Sunday, March 10, 2013

Common approach to the Named-entity recognition task

In the further explanation I shall provide examples from the task of the extraction of geography mentions from texts (e.g. mentions of cities, countries, districts, streets, etc.).

We may distinguish three steps in the NER:

  1. select objects (hypotheses) in the text; object is a word or group of words that probably is a mention of the entity
  2. represent each object as a set of features that could be used for classification
  3. classification itself

Each step in details

Step 1. Objects selection

Object (in this article) - is a short section in the text; it probably denotes an entity of the type that we extract (geography in our case). In the other words, we make a hypothesis about some part of the text that it is an entity, and we gonna check it in the classification step.

Those objects that are really entities we call positive objects; those objects that are not entities we call negative objects. So, we have two classes of objects, and we don’t know the object class at the first step. It is a common classification task.

It is assumed that there is a function called ExtractObject. The function takes as an input the text and returns the positions of objects. Its primary task not to lose any positive objects; its secondary task is to reduce the amount of negative objects that are passed to classification. It could be described as a filter or a weak classifier that extracts entities with arbitrarily small precision, but its recall is close to 1.0.

The ExtractObject function is selected based on the appropriateness to the exact task. In the very common case, it returns positions of all possible n-grams in the text. This function will be appropriate since all entities in the text will be among extracted objects. But it will also be not efficient since too many negative objects will be in the output. A lot of negative objects increase the load to subsequent steps that is undesirable.

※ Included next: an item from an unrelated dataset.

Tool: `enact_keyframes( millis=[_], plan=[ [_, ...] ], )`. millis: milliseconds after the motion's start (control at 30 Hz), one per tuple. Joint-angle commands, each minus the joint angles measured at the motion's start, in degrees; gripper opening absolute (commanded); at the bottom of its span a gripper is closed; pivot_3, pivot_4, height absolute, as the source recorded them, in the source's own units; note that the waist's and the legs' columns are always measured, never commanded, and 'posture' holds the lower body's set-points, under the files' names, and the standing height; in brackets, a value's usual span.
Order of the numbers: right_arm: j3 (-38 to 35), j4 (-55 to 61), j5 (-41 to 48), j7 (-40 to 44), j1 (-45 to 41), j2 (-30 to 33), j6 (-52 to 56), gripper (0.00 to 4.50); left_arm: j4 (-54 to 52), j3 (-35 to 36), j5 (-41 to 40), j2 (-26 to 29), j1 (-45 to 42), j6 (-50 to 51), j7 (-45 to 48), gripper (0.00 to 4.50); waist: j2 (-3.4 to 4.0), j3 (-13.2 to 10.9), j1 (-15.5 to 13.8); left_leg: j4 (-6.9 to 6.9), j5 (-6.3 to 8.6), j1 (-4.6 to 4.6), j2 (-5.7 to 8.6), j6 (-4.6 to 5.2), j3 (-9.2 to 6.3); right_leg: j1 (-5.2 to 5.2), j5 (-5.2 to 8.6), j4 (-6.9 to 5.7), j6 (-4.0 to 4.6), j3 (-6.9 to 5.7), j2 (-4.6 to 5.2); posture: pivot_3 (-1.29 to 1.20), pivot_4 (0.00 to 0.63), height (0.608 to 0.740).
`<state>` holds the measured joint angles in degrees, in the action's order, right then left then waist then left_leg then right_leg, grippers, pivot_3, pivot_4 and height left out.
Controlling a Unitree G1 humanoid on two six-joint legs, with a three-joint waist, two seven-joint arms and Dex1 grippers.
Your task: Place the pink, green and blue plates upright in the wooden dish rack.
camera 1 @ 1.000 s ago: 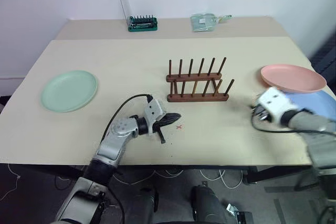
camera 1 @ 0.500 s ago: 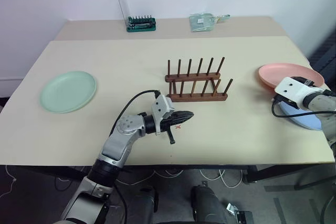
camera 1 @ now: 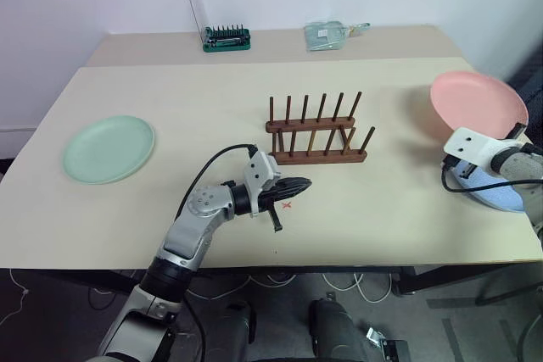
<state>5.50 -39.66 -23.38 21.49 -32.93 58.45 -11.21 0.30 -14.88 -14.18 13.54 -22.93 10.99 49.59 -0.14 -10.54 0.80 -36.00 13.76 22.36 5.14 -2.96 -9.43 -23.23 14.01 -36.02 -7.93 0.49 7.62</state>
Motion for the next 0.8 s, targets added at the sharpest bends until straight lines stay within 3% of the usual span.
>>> enact_keyframes(
  millis=[33,133,200,267,333,533,800],
  plan=[
    [-9.8,18.6,10.8,2.0,0.9,0.5,0.5,0.03,-0.9,1.8,-0.1,0.1,-1.4,-2.1,-0.8,0.02,0.05,0.0,0.0,0.0,0.0,0.01,0.0,0.0,0.0,-0.01,0.0,0.0,0.0,0.0,0.0,0.0,0.15,0.74],
    [-14.6,36.1,26.1,9.3,2.3,-4.7,9.0,0.03,-0.2,2.9,-0.6,0.4,-1.8,-2.4,-0.9,0.02,0.09,-0.1,0.6,0.03,0.0,-0.02,-0.08,0.01,0.15,-0.11,-0.01,-0.04,-0.02,0.16,-0.04,0.0,0.15,0.74],
    [-15.2,49.4,41.1,13.9,4.3,-8.0,21.7,0.03,0.2,3.6,-1.2,0.7,-2.3,-2.4,-0.8,0.02,0.02,-0.1,0.3,0.0,0.0,-0.04,-0.13,0.01,0.09,-0.06,-0.01,-0.04,-0.02,0.14,-0.13,0.0,0.15,0.74],
    [-16.9,58.3,60.3,10.0,1.7,-15.1,34.9,0.03,0.2,4.6,-2.3,1.1,-2.5,-2.4,0.1,0.02,-0.16,-0.1,0.2,-0.01,0.01,-0.04,-0.14,0.01,0.02,-0.01,-0.01,-0.01,-0.02,0.12,-0.15,0.0,0.15,0.74],
    [-18.1,61.7,69.9,8.0,-0.4,-19.0,40.9,0.03,0.0,5.3,-2.9,1.6,-2.4,-2.7,0.8,0.02,-0.15,-0.1,-0.1,-0.07,0.01,-0.01,-0.16,0.02,-0.04,0.0,-0.02,-0.01,0.0,0.13,-0.15,0.0,0.15,0.74],
    [-19.7,58.1,75.9,3.8,-1.8,-22.4,49.4,0.03,-1.1,7.5,-5.0,3.5,-1.8,-2.3,2.8,0.02,-0.18,-0.1,-1.5,-0.07,0.06,0.08,0.0,0.11,-0.04,-0.02,-0.01,0.1,0.01,0.09,-0.02,0.0,0.15,0.74],
    [-22.7,54.1,73.1,4.8,1.4,-20.7,49.8,0.03,-2.7,8.2,-5.5,4.6,0.3,-1.6,2.6,0.02,-0.16,-0.1,-1.2,0.01,0.07,0.07,-0.03,0.12,0.02,-0.13,-0.02,0.04,0.0,0.1,-0.05,0.0,0.15,0.74]
  ],
)
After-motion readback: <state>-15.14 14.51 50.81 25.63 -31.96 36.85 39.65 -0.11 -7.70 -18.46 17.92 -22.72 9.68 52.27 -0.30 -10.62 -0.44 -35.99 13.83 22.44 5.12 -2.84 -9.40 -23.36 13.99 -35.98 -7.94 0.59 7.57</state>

The efficient function chooses objects according to the necessary features of an entity. For example, in the task of geography extraction these features are the presence of the object n-gram in the thesaurus of geographical names and the fact that the n-gram in the text is in the title or upper case. The last feature is acceptable only for well-formatted text.

Output of the efficient ExtractObject for geo-extraction:
During the 19th century, <object>Massachusetts State</object> was famous for the intellectual activity of its writers and educators.
View the profiles of professionals named <object>Georgia</object> Davidson on LinkedIn.

Non-efficent ExtractObject:
<object>The</object> election was for a new, extended term of six years.
The <object>election</object> was for a new, extended term of six years.
The election <object>was</object> for a new, extended term of six years.
The election was <object>for</object> a new, extended term of six years.
...
<object>The election</object> was for a new, extended term of six years.
The <object>election was</object> for a new, extended term of six years.
...

The efficient function allows to extract objects with the ratio positive to negative not less than 1:10.

Step 2. Features extraction

We are going to represent the object as a set of features. The function for extraction of features should meet two requirements:

  1. fully fix the meaning of the object in the text. If the features doesn’t allow to define the exact meaning of the object, then it might be impossible to resolve ambiguity. Example:
    The State University of <object>New York</object> is a system of public institutions.
  2. Here the features should describe the context of the object, since “New York” is a part of another entity here and is not a geography mention.

  3. it must be useful for the classification. Thus, from one hand, it should be possible to build a dividing surface between classes (provide required precision); from another hand, it should be possible to generalize common features of the different objects of the same class (achieve required recall and get compact model).

The features are labels. A label is a binary feature represented as a string and might be possessed by an object. If the object has the label then the feature value is true, otherwise - false. Example of features of the word “tables”:
“lemma:table”, “text_case:lower”, “pos:noun”, “number:plural”, etc.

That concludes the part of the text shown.